L’invasion de l’Ukraine est une décision militaire de politique extérieure contre une ancienne République socialiste soviétique (RSS) tentée de rejoindre l’Union européenne et l’OTAN. La lutte contre le terrorisme islamiste est un défi intérieur et extérieur qui se rattache aux actions de la Russie sur ses marches sud.
Le narratif manifestement opportuniste déployé par le Kremlin et par ses propagandistes justifiera peut-être des actions supplémentaires contre l’Ukraine. Mais ce qui mérite l’examen, c’est l’inflexion que les politiques russes, intérieures et extérieures, sont susceptibles de prendre à court et moyen terme.

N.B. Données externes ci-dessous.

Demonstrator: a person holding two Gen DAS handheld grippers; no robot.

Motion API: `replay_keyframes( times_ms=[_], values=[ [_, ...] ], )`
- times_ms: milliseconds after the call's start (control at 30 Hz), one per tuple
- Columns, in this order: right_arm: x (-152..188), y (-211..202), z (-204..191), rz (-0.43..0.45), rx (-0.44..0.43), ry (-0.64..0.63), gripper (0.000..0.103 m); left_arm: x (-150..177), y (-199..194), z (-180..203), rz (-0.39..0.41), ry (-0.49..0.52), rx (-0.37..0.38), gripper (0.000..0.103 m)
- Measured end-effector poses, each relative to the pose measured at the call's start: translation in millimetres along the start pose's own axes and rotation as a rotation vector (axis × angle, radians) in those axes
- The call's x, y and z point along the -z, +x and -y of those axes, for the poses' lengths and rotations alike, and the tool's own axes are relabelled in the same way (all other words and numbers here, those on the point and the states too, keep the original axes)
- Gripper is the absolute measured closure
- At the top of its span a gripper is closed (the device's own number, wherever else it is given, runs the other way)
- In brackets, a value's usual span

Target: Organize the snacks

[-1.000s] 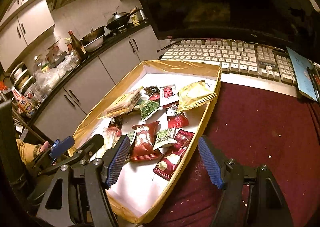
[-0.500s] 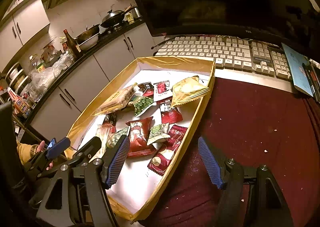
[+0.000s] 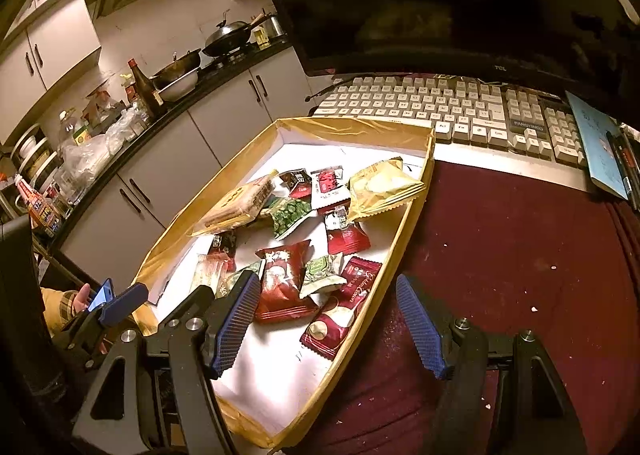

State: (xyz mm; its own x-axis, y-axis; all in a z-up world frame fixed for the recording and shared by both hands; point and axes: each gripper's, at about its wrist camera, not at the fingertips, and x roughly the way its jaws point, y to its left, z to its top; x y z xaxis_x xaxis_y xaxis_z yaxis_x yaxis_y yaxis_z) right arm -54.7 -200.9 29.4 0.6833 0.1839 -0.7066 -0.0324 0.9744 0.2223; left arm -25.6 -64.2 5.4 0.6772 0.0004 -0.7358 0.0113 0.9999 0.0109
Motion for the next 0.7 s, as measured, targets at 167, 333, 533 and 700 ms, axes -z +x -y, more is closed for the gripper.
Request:
replay_keyframes(
  times_ms=[167, 333, 533, 700],
  values=[
    [-0.6, 3.5, 1.1, -0.007, -0.007, 0.01, 0.03, 1.2, -0.7, -0.4, 0.003, 0.001, -0.003, 0.022],
    [-1.4, 2.3, -3.2, 0.001, -0.003, -0.002, 0.03, 0.2, -0.2, -1.6, 0.006, 0.003, -0.002, 0.022],
    [-1.7, 3.7, -3.9, -0.003, 0.002, 0.001, 0.03, -0.2, -0.3, -2.1, 0.008, 0.002, 0.003, 0.022],
    [-2.9, 3.6, -2.5, -0.002, 0.002, 0.005, 0.03, -0.6, 0.3, -2.7, 0.003, 0.0, 0.003, 0.022]
  ],
)
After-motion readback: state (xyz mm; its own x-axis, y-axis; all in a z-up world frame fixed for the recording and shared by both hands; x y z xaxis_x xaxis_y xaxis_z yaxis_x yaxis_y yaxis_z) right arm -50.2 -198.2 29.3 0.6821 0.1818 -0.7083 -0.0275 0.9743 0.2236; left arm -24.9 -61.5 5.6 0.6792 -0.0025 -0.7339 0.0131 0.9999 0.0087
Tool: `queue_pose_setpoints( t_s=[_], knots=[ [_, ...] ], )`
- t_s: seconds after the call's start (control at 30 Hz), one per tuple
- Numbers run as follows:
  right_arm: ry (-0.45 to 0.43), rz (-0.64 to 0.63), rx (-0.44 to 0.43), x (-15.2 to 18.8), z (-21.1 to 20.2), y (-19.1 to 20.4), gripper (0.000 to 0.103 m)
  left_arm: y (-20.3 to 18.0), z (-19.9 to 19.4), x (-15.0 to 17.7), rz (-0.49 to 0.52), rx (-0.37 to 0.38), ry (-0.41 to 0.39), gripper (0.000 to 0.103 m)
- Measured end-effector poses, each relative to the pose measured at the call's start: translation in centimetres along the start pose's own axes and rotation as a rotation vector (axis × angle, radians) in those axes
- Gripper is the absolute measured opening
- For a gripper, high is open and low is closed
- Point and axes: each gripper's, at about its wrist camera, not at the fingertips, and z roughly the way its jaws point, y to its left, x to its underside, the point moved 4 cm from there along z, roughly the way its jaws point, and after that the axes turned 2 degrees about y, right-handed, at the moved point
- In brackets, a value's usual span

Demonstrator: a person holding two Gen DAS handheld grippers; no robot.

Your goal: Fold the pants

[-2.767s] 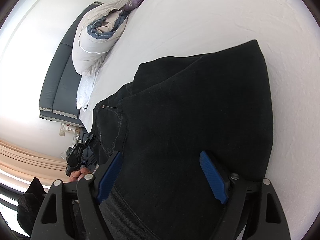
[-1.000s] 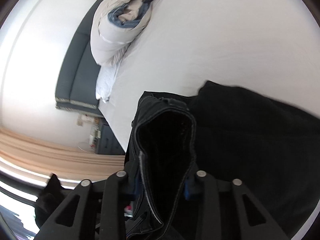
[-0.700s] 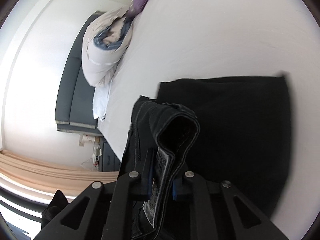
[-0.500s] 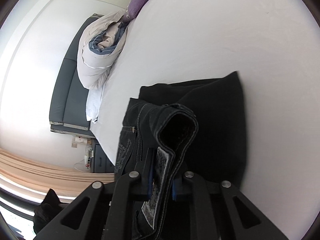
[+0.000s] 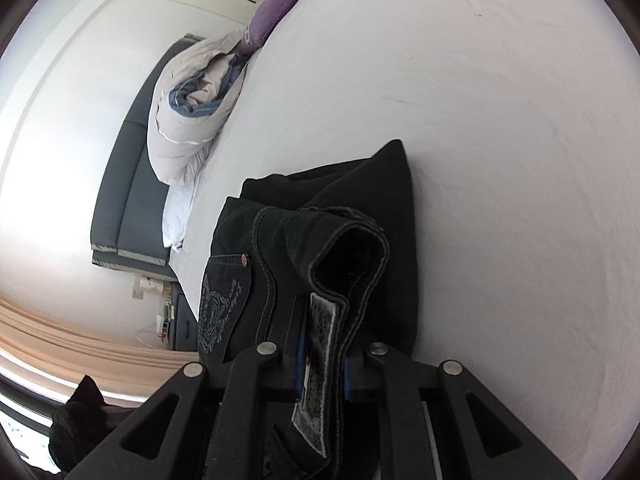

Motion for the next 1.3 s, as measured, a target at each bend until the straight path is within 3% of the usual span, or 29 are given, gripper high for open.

Tout d’abord, il est fort possible que, ayant fixé le front ukrainien et ayant engagé le processus d’intégration de quatre districts ukrainiens, la Russie se reporte sur d’autres fronts : en Europe du Nord pour « tester » la résistance des deux nouveaux membres de l’OTAN (Suède et Finlande) ; en Asie centrale, pour relancer sa coopération avec la Chine et les anciennes RSS de la région, et la cimenter par une reprise de la lutte contre le terrorisme ; vis-à-vis de l’Occident, au mieux pour critiquer son absence de solidarité et au pire pour l’accuser de complaisance ; au Moyen-Orient en relançant des actions estampillées anti-terroristes avec ses alliés locaux (Iran, Turquie, Syrie).
Sur le plan intérieur, en outre, l’attentat du 22 mars sera immanquablement interprété comme un outrage à la « verticale du pouvoir ». La lutte contre le terrorisme est déjà la cause d’une vague d’arrestations de suspects. Mais elle peut donner un nouveau motif à une plus large vague de répression. Car le rapport de la Russie au terrorisme est en partie différent de celui de l’Europe : pour les pouvoirs publics russes, les attentats sont non seulement des meurtres de civils et des troubles à l’ordre public, mais surtout un défi inacceptable à l’État.